Tara Marchant, event co-organizer and director of Emerald Cities Oakland with Oakland City Councilmember, Lynette McElhaney.
At least two founders of traditional for-profit corporations gave presentations about their businesses. One was Bay Area-based House Kombucha, a family-run fermented beverage company. Their story centered around the challenges of maintaining a triple bottom line — people, planet, and profit — in an economically competitive region.
The Body is Not an Apology is another enterprise incorporated as a for-profit business, but is dedicated to its mission of cultivating self-love and body empowerment. It is a global network that disseminates information about how to love and embrace one’s body, and enables personal and social transformation projects through trainings and webinars. Its founder Sonya Renee Taylor spoke about the constant barrage of shameful and discriminatory stories about our bodies in the media, and how the $60 billion beauty industry exploits these insecurities for profit. She called all of this “body terrorism.” The company’s platform is a way for people to protect themselves from this negativity and learn about how to use radical self-love as a basis for social, political, and economic change.
In both presentations, the entrepreneurs expressed how they have been able to create good companies through a strong commitment to their respective missions. They admitted that hierarchical enterprises can sometimes be a much more nimble and flexible model for social enterprises.
One of the panel discussions
The relationship between climate change and capitalism is undeniable. An economic system that prioritizes profit leads to reckless extraction of natural resources. At the convergence, many participants pointed to renewable energy as a way to disrupt this economic cycle that’s destroying the planet. Whereas fossil fuels require massive centralized infrastructure to extract, transport, and process its energy, solar and wind power can be decentralized. The representatives from energy enterprises emphasized the potential of clean energy as a means to exercise economic and political empowerment for disenfranchised communities.
Staff from several renewable energy enterprises talked about their models for democratizing access and governance over energy infrastructure. Shiva Patel, the founder of the Energy Solidarity Cooperative (ESC), an Oakland-based multi-stakeholder co-op, discussed how the organization designs and builds solar energy projects and political education programs. The group’s mission is to build community-owned clean energy systems in underserved communities and mobilize non-extractive financing for these projects. ESC works on helping communities move their renewable projects forward, from the initial energy auditing stage through installation and developing financing strategies.

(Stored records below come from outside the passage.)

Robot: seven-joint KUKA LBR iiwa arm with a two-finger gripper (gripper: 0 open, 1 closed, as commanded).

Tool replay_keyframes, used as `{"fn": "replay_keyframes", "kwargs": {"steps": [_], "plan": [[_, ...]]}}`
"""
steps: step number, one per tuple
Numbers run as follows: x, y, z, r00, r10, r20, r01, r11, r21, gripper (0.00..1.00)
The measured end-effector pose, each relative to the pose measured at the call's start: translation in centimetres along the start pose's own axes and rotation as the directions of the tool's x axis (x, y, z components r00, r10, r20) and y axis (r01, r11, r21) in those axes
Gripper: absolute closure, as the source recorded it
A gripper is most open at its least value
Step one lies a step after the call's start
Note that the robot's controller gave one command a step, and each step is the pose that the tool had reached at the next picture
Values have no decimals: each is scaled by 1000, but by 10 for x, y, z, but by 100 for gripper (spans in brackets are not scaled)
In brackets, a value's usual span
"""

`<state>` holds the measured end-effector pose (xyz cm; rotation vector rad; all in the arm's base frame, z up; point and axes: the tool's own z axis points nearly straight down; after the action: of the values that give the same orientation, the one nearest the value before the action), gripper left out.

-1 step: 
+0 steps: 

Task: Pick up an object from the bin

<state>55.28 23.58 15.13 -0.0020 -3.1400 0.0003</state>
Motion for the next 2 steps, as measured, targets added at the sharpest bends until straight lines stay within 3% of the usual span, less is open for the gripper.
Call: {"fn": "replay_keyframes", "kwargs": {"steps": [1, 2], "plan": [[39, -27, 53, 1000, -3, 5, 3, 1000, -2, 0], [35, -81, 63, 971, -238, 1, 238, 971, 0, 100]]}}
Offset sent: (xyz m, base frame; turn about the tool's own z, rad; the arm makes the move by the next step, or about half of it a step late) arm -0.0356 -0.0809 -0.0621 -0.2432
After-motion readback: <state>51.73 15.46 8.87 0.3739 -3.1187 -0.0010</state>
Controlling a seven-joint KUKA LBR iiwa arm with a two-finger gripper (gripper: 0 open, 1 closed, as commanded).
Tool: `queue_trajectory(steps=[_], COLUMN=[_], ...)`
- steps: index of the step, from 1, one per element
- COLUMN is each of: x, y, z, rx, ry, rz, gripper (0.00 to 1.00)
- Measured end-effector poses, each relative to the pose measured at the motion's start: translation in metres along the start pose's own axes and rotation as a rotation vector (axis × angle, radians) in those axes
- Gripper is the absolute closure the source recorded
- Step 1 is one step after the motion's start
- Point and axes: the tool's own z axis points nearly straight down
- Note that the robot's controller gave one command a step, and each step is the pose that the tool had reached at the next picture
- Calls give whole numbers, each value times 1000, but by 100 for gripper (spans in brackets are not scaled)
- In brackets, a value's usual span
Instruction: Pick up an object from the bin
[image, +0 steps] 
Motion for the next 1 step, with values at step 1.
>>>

Founder of Native Renewables, Wahleah Johns.
The founder of Native Renewables, an indigenous-led organization working to promote affordable clean energy for Native American communities across the U.S, shared a stunning fact: More than 18,000 homes on the Navajo reservation in Arizona don’t have access to electricity. To address this problem, the organization’s aim is to for tribes to own, manage, and provide renewable energy for themselves. Through partnerships with federal agencies, utilities, foundations, and investors, Native Renewables deploys solar energy projects where it’s needed the most. The group’s mission is to not only provide clean energy to Native Americans and creative sustainable economic models for power, but also strive to champion the sovereignty and the socio-economic and cultural values of tribal nations.
The discussions about community-controlled energy systems also touched upon how to finance the infrastructure. The current financial system prioritizes investment in big oil projects rather than in decentralized community-oriented renewable initiatives. In order to fix this, the general consensus was that there is an urgent need for more creative models of financing and community financing programs, such as investment crowdfunding, to make renewable power projects viable in the coming years.
Douglas Rushkoff, a media theorist and author of “Throwing Rocks at the Google Bus,” often refers to the economy as society’s operating system, in that it determines how the main components of our social systems function and establishes the basic rules about how we all relate to each other. Many already recognize that our current operating system is broken, but many cannot imagine what could be put in its place.
To most people, this is an alarming problem. But the Living the Next Economy Convergence demonstrated that the failures of the current economy creates an opening. It is an opportunity to apply creative and imaginative solutions to create a better system from the ground up. These leaders are showing the way forward with community-based alternatives, one mission-driven enterprise at a time. They are building them based on a new operating system that runs on trust, resilience, and sustainability, and are showing that everyone can shape the future of the next economy.
Please consider making a contribution to support the growth of next economy initiatives in Oakland. Every little bit helps.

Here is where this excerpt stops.